Posture and exercise


If you spend many hours a day seated looking at a computer or TV screen, it's important address posture and physical activity. When we look at a computer, we tend to slouch or look downwards. After long periods of time, this can have a negative impact on the spine and overall alignment. Staying in a hunched or tense position can be a strain on the core, neck, and back. Additionally, when we spend so much time using our devices, we tend to forget to get up and move around. Staying in stead positions for many hours a day and not doing any sort of physical activity can lead to serious health concerns like diabetes, obesity, and cardiovascular disease.


Ways to avoid posture and exercise issues:

  • Assess your body alignment at your workspace: If you spend many hours looking at the computer, make sure it's properly aligned so you don't have a tendency to slouch. The computer screen should be situated just below eye level so you can comfortably view it without hunching forward. Make sure your chair properly supports your back and can be adjusted to the correct height.

  • Get a standing desk or take standing breaks: If you sit for long periods of time during the day, take regular breaks (about every hour) to stand, stretch, or walk around. This avoids having tense muscles for many hours at a time and promotes proper bloodflow.

  • Exercise regularly: If you don't naturally lead an active lifestyle, regular exercise is extremely important. Find a workout routine you can stick with that works your muscles and tests your endurance at least 3 times a week.



Disposal of electronics


Finally, we must discuss electronics disposal. The use of electronic devices can have impacts on our health even after we are done using them. Electronics contain many different kinds of metals and chemicals that need to be disposed of properly. When we discard our old devices carelessly, toxic chemicals can end up leaking into the environment. This not only disrupts natural ecosystems, but chemicals can end up in our water systems as well, or polluting our air and food.

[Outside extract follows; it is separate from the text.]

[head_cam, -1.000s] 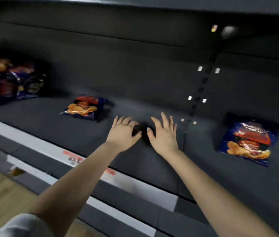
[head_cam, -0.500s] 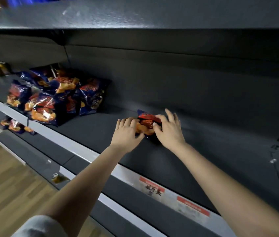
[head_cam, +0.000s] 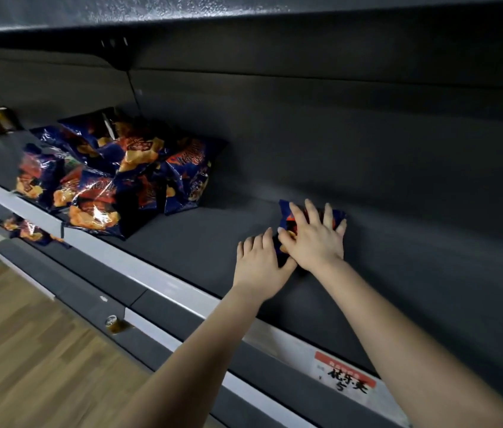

Check out our full guide to discarding your electronic devices. Here are a few quick tips on disposing of tech:

  • One man's trash is another man's treasure: Always try to sell your old electronics before throwing them away. This a great way to make some of your money back and be more eco-friendly.

  • Donate it: If you can't sell the device, try taking it to a donation center. This ensures that someone else will get some use out of the device before it is discarded.

  • Recycle: Take the device to the manufacturer. Many large manufacturers and tech companies like Apple and Best Buy offer recycling programs for old tech. Alternatively, find an electronics recycling center near you to take the rest of your devices.



We all love our tech, and we don't plan on stopping the use of electronic devices any time soon. So, keep these tips in mind and practice safe tech usage, for your health and for the planet's health!